Records supplied –
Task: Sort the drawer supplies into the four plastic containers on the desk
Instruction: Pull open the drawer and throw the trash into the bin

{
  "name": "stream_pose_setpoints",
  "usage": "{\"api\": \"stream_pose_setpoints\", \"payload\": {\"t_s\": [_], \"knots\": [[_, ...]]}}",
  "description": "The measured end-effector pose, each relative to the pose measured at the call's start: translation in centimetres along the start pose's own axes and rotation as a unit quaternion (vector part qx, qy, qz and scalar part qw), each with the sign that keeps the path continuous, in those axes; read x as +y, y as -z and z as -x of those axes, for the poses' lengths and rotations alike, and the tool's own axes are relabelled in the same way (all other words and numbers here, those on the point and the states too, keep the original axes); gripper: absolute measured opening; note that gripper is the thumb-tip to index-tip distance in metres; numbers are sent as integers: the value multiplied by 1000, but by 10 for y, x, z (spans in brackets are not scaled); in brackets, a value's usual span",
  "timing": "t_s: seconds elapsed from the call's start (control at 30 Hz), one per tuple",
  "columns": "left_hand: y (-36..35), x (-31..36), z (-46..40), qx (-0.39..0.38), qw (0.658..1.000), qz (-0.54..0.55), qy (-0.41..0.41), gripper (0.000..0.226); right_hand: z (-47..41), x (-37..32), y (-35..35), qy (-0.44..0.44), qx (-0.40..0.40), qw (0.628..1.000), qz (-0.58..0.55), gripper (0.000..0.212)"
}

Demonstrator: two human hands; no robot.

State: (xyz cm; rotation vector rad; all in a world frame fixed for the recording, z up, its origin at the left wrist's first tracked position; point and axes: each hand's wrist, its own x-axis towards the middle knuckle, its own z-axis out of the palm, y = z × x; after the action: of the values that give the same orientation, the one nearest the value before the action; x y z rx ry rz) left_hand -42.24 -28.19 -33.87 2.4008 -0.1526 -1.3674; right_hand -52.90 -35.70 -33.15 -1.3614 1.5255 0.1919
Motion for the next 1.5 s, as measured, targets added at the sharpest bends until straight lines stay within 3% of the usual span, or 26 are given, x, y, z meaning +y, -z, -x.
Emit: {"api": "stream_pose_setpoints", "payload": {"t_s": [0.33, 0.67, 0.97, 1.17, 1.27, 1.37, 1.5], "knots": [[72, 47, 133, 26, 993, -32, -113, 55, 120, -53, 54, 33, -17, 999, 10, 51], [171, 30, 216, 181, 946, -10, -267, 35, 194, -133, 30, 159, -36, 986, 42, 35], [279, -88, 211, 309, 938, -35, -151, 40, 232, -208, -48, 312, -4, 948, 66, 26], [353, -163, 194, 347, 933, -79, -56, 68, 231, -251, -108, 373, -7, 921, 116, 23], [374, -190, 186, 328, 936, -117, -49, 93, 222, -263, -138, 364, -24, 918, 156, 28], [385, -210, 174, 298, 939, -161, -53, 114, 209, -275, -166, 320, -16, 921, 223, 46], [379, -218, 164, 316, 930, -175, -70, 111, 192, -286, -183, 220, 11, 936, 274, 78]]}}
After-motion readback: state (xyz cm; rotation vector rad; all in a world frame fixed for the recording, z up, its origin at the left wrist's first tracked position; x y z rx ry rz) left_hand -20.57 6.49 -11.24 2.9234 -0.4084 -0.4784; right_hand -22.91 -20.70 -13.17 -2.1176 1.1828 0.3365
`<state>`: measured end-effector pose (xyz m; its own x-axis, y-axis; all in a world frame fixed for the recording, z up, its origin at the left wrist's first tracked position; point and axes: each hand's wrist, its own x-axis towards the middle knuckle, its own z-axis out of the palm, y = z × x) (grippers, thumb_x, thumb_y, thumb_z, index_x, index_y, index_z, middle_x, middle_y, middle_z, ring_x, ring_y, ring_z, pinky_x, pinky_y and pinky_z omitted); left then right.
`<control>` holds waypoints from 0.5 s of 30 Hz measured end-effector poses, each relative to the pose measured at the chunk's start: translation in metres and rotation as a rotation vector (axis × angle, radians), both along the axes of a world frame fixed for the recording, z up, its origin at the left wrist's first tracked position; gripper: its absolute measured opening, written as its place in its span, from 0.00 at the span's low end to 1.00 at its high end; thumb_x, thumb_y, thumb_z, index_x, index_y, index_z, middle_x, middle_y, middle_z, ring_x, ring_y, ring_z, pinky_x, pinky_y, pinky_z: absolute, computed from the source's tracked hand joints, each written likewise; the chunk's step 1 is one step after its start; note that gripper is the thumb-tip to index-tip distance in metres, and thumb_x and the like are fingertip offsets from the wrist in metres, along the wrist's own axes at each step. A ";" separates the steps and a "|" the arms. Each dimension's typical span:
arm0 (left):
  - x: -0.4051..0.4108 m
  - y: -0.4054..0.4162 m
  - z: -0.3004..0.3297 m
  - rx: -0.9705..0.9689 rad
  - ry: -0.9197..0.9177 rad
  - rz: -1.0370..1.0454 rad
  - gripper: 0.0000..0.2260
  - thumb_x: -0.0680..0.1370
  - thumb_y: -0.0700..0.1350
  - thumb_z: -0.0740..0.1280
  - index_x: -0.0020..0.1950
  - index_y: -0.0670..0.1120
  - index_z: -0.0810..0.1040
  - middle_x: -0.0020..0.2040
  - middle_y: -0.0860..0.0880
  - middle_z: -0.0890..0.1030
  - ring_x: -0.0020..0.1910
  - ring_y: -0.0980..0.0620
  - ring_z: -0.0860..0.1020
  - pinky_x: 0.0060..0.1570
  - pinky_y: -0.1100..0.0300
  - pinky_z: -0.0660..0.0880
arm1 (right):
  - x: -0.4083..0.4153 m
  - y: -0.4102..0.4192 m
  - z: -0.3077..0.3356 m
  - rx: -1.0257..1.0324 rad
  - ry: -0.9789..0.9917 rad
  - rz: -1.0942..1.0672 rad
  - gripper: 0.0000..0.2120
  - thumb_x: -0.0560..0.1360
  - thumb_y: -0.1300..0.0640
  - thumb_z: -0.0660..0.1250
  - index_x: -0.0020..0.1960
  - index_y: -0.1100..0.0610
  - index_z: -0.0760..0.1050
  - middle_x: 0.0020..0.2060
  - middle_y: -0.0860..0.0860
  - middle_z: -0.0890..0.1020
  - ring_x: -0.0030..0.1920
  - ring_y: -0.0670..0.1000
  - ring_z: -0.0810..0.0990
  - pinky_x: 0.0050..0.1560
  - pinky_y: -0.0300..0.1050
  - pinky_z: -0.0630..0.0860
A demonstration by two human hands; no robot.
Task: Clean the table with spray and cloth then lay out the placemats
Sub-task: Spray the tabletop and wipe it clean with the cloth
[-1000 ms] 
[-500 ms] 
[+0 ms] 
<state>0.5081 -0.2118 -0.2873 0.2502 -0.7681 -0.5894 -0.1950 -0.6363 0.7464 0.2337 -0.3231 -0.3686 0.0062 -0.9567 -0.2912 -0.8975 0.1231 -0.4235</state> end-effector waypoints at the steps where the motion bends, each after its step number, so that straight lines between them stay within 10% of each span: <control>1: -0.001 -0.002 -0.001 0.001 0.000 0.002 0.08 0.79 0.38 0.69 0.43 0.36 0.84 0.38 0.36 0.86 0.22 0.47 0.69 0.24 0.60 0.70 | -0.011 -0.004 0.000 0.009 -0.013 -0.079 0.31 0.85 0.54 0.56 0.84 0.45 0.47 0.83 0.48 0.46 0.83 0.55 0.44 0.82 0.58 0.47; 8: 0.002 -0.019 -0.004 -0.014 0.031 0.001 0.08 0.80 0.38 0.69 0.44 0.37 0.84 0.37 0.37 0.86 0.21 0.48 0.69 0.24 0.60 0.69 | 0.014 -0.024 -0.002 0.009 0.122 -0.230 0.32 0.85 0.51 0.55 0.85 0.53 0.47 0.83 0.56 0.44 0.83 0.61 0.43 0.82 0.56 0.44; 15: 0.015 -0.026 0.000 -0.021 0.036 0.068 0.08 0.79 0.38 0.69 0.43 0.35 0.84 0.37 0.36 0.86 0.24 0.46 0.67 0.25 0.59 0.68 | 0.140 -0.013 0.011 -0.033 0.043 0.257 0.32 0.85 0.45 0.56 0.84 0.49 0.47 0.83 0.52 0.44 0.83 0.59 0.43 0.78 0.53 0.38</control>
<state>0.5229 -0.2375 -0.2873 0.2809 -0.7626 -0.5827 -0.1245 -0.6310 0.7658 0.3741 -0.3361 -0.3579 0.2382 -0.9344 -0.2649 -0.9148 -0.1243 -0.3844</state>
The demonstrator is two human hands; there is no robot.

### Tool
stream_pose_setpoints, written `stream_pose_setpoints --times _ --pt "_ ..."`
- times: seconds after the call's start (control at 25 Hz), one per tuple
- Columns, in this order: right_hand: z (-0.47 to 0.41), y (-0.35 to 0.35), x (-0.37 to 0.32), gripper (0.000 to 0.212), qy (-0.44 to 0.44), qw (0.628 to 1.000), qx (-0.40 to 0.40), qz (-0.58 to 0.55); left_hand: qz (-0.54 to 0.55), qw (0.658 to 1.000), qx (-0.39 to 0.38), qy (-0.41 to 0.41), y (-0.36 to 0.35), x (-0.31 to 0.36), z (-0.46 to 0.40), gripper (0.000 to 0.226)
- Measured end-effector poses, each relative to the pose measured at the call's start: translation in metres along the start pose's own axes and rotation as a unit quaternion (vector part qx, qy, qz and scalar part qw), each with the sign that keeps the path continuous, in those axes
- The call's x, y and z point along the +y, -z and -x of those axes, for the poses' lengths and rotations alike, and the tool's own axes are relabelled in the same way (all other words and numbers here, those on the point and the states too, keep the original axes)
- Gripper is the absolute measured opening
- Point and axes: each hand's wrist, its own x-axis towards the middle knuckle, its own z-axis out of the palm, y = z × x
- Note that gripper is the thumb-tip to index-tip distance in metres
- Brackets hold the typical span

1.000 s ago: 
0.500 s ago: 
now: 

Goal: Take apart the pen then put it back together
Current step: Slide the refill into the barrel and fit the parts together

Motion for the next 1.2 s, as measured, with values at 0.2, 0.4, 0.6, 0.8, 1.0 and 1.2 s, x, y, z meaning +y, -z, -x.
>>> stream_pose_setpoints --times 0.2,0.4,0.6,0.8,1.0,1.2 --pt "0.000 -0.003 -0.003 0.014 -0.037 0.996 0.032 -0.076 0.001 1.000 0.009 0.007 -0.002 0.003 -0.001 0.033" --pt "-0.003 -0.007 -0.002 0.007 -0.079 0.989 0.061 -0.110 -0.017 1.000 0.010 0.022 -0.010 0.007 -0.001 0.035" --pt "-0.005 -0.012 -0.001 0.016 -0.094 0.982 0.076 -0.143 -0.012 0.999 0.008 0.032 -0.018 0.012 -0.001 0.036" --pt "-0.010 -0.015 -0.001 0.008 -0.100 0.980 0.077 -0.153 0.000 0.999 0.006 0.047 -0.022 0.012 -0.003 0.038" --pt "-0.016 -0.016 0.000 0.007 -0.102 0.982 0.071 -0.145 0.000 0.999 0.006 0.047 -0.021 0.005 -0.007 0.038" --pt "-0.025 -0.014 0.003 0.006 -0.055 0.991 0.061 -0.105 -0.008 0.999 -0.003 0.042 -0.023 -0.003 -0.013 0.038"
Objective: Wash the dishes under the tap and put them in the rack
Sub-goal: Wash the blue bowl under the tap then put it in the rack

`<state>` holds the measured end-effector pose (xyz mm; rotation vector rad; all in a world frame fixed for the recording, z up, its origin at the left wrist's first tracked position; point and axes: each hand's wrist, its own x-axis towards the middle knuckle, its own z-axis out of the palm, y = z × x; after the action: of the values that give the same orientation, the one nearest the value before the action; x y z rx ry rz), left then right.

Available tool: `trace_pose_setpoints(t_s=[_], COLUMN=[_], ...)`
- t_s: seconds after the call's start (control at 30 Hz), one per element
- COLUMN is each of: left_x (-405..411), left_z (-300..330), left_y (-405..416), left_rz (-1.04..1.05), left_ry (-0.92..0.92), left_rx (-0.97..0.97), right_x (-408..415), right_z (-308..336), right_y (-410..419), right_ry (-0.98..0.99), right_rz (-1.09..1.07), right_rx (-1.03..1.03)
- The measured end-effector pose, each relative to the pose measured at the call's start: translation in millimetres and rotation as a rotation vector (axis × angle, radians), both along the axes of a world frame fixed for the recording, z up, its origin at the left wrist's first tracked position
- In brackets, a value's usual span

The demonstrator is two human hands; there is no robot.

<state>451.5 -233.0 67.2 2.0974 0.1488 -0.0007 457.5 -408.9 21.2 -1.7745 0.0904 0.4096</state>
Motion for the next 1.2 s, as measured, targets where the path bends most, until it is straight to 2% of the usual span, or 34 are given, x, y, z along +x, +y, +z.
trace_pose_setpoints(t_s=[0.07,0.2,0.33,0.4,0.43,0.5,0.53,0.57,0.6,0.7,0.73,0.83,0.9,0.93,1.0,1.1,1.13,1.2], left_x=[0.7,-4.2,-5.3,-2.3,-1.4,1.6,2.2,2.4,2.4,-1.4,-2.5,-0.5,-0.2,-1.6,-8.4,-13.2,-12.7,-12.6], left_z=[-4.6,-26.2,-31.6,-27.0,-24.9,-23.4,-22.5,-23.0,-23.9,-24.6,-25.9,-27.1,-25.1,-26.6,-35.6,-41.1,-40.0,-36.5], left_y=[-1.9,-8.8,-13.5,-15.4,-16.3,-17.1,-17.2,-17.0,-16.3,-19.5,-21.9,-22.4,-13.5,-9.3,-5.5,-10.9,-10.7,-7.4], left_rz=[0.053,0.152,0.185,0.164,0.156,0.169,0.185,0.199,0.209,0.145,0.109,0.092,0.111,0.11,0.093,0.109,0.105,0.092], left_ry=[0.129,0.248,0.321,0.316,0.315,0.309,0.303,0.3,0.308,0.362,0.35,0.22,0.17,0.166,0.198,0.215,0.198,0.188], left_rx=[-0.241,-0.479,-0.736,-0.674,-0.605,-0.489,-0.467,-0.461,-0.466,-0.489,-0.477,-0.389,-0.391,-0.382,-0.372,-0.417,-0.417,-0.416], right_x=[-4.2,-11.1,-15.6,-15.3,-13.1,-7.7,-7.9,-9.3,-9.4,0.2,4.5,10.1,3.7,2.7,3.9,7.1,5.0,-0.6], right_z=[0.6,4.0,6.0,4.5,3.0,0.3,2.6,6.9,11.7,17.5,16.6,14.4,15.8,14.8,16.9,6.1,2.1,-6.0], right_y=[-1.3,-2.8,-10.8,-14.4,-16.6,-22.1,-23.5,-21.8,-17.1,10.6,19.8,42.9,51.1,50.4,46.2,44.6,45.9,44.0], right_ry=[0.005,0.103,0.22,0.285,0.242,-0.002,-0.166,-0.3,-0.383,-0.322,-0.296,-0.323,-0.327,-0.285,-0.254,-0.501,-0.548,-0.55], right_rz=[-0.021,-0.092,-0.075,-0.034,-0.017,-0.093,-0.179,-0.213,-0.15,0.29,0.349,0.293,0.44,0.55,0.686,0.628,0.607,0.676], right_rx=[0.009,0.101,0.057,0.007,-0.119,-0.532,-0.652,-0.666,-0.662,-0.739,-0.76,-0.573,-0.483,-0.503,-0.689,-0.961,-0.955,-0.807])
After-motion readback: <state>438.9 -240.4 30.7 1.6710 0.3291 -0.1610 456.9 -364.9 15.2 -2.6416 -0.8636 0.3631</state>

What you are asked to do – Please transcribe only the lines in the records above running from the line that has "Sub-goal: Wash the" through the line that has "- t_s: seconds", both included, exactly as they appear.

Exercise answer –
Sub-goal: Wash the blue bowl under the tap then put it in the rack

`<state>` holds the measured end-effector pose (xyz mm; rotation vector rad; all in a world frame fixed for the recording, z up, its origin at the left wrist's first tracked position; point and axes: each hand's wrist, its own x-axis towards the middle knuckle, its own z-axis out of the palm, y = z × x; after the action: of the values that give the same orientation, the one nearest the value before the action; x y z rx ry rz), left then right.

Available tool: `trace_pose_setpoints(t_s=[_], COLUMN=[_], ...)`
- t_s: seconds after the call's start (control at 30 Hz), one per element

No more output is required for the exercise.